### What to do
For this exercise, report every line of the material that includes "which".

### Information shown
=======
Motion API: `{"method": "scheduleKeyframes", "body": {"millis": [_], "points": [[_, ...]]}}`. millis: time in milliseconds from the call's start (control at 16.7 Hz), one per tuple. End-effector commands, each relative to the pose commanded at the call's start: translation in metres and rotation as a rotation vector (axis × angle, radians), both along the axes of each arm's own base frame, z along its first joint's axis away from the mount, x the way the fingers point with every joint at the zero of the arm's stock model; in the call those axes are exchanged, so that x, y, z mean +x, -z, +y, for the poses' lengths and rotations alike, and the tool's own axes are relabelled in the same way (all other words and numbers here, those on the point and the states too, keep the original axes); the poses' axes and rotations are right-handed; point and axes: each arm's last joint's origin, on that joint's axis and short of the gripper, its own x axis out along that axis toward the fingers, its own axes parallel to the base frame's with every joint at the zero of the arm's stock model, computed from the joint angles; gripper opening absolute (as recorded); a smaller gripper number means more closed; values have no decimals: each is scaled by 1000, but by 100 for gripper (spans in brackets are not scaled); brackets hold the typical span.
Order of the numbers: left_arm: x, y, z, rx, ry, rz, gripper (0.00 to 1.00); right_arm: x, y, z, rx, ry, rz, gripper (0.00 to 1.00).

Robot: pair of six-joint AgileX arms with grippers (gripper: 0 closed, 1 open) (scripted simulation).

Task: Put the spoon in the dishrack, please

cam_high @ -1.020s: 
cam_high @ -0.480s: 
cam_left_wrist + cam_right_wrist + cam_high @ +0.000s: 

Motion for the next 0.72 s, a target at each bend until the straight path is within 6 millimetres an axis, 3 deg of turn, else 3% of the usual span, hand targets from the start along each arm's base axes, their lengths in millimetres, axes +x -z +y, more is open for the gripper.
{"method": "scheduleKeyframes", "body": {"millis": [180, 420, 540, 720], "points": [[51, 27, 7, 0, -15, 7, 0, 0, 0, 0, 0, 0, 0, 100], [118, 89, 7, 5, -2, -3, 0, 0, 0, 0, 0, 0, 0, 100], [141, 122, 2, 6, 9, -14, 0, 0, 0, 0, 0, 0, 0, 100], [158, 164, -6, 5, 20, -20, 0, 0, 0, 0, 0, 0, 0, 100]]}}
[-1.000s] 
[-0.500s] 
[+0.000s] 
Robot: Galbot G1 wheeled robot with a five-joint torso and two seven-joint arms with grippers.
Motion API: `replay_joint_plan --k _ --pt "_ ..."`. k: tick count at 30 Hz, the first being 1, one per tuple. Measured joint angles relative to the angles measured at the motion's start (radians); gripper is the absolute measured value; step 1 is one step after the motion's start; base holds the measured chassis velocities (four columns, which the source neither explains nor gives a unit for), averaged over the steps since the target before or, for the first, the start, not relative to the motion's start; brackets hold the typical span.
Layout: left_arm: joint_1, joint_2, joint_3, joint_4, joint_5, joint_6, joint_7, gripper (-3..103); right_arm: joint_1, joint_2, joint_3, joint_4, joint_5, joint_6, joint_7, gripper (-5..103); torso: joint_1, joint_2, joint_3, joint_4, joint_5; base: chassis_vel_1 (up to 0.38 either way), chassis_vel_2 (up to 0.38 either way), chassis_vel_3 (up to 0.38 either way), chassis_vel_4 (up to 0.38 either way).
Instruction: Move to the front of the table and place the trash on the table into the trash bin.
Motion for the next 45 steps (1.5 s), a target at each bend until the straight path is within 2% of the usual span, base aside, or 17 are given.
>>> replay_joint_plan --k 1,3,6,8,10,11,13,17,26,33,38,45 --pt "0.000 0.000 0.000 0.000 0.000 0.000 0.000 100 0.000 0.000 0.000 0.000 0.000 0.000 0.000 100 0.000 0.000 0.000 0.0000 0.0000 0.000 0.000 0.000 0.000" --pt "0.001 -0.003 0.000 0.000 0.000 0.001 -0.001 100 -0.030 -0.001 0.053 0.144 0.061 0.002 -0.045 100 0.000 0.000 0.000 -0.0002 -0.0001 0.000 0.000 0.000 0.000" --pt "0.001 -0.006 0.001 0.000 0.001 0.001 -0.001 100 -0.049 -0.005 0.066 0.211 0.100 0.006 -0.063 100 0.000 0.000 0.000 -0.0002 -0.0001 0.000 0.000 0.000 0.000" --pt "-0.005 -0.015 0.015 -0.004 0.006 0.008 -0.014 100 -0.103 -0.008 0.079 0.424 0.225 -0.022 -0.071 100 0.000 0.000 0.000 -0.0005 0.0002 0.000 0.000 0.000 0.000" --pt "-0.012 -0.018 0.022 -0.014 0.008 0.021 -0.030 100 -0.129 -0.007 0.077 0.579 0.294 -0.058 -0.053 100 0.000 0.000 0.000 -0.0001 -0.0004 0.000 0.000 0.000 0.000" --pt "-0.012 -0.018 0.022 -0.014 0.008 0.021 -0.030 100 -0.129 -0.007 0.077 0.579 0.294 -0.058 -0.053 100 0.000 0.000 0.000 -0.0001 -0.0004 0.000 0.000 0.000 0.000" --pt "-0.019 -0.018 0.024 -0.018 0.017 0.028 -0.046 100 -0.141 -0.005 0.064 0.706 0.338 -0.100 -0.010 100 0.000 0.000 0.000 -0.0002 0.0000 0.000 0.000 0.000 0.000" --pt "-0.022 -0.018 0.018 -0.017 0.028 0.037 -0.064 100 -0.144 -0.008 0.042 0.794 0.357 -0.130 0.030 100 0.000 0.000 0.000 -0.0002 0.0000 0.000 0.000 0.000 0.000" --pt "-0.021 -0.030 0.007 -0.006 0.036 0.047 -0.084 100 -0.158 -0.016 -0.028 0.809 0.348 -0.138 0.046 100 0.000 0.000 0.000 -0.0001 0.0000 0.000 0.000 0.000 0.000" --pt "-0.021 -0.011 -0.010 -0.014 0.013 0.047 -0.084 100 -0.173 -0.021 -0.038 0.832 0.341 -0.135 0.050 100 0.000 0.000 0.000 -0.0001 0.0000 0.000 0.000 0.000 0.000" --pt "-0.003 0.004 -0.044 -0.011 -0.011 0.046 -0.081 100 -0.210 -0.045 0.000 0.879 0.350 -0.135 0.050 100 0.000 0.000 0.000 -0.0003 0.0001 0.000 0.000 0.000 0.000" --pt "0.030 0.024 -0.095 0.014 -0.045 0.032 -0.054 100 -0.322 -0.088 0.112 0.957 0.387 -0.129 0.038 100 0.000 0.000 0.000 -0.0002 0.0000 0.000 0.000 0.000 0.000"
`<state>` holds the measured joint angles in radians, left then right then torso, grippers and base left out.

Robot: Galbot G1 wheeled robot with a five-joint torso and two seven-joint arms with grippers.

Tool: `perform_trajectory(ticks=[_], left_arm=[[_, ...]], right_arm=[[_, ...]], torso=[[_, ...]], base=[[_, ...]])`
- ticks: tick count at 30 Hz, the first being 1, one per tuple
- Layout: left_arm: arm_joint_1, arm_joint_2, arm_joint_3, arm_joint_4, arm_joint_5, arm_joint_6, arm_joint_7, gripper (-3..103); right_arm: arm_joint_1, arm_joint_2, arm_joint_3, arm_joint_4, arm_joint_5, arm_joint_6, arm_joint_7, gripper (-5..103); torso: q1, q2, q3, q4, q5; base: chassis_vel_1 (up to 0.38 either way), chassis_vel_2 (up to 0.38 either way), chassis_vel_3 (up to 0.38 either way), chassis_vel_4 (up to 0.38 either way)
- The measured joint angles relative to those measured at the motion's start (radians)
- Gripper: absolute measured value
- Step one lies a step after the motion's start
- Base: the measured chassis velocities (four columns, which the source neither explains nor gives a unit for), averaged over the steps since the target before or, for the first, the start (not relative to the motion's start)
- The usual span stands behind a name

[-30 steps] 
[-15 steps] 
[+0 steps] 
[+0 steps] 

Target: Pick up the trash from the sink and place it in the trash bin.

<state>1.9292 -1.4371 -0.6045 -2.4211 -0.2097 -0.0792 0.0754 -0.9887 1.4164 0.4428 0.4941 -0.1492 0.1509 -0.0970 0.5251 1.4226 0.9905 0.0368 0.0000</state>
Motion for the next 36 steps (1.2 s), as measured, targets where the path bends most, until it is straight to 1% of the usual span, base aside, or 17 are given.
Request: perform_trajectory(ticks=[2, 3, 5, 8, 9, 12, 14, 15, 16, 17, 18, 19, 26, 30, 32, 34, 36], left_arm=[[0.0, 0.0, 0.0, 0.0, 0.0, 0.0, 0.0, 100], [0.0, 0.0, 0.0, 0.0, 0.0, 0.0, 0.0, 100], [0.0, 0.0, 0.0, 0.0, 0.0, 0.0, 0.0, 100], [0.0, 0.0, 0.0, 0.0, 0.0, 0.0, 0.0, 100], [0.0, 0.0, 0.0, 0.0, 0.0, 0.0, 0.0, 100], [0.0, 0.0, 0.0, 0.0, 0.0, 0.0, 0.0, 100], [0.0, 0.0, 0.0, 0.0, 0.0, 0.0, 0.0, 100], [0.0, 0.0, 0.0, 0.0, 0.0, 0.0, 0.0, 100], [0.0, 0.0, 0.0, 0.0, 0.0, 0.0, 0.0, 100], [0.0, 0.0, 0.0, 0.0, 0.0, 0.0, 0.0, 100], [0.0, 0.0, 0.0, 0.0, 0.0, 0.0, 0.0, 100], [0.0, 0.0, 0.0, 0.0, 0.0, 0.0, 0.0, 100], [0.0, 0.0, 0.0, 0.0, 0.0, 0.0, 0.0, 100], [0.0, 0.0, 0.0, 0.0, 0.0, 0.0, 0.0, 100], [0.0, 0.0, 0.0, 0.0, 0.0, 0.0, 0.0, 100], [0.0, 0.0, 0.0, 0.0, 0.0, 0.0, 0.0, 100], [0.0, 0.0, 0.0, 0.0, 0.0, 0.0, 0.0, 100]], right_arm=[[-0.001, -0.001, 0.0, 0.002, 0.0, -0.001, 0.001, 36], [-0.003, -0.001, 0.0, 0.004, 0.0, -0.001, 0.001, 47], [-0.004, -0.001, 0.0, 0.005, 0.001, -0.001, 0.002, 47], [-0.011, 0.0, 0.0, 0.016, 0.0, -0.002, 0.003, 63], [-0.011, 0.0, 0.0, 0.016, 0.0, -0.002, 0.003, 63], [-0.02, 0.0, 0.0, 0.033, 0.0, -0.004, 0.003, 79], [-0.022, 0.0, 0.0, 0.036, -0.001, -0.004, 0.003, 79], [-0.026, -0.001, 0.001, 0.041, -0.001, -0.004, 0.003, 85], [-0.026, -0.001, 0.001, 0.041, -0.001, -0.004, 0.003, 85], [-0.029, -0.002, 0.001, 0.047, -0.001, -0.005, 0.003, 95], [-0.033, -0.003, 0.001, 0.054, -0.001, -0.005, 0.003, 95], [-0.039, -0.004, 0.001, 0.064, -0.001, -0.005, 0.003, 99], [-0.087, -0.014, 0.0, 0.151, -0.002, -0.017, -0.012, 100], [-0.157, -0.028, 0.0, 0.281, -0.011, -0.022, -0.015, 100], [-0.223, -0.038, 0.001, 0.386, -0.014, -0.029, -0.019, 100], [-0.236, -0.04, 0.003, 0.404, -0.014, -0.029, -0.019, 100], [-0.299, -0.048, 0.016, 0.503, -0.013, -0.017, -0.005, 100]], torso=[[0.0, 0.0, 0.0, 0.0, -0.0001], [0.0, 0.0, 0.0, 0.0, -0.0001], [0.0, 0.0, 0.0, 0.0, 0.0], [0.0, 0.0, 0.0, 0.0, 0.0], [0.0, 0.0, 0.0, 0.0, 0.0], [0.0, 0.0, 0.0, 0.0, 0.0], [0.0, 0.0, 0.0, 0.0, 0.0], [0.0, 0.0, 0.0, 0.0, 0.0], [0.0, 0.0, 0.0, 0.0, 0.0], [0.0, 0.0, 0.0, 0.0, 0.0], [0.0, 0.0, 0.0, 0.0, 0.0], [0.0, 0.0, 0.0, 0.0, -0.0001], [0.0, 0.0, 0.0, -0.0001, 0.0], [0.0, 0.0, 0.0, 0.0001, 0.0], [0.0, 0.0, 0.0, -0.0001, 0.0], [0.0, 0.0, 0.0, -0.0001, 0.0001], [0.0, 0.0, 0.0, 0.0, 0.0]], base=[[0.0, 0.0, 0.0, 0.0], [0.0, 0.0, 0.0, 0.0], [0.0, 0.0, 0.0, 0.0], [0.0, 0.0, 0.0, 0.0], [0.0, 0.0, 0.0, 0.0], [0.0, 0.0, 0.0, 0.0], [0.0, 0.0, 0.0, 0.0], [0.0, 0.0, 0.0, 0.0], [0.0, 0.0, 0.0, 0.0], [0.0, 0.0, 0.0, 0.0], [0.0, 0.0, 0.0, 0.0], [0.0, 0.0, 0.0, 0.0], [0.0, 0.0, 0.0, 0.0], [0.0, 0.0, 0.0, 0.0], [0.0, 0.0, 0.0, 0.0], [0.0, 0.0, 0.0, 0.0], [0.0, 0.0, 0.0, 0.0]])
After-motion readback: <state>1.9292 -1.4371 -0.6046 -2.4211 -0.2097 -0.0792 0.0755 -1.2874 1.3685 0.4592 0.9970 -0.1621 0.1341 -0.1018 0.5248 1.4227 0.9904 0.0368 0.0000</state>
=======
### Answer section
Motion API: `replay_joint_plan --k _ --pt "_ ..."`. k: tick count at 30 Hz, the first being 1, one per tuple. Measured joint angles relative to the angles measured at the motion's start (radians); gripper is the absolute measured value; step 1 is one step after the motion's start; base holds the measured chassis velocities (four columns, which the source neither explains nor gives a unit for), averaged over the steps since the target before or, for the first, the start, not relative to the motion's start; brackets hold the typical span.
- Base: the measured chassis velocities (four columns, which the source neither explains nor gives a unit for), averaged over the steps since the target before or, for the first, the start (not relative to the motion's start)

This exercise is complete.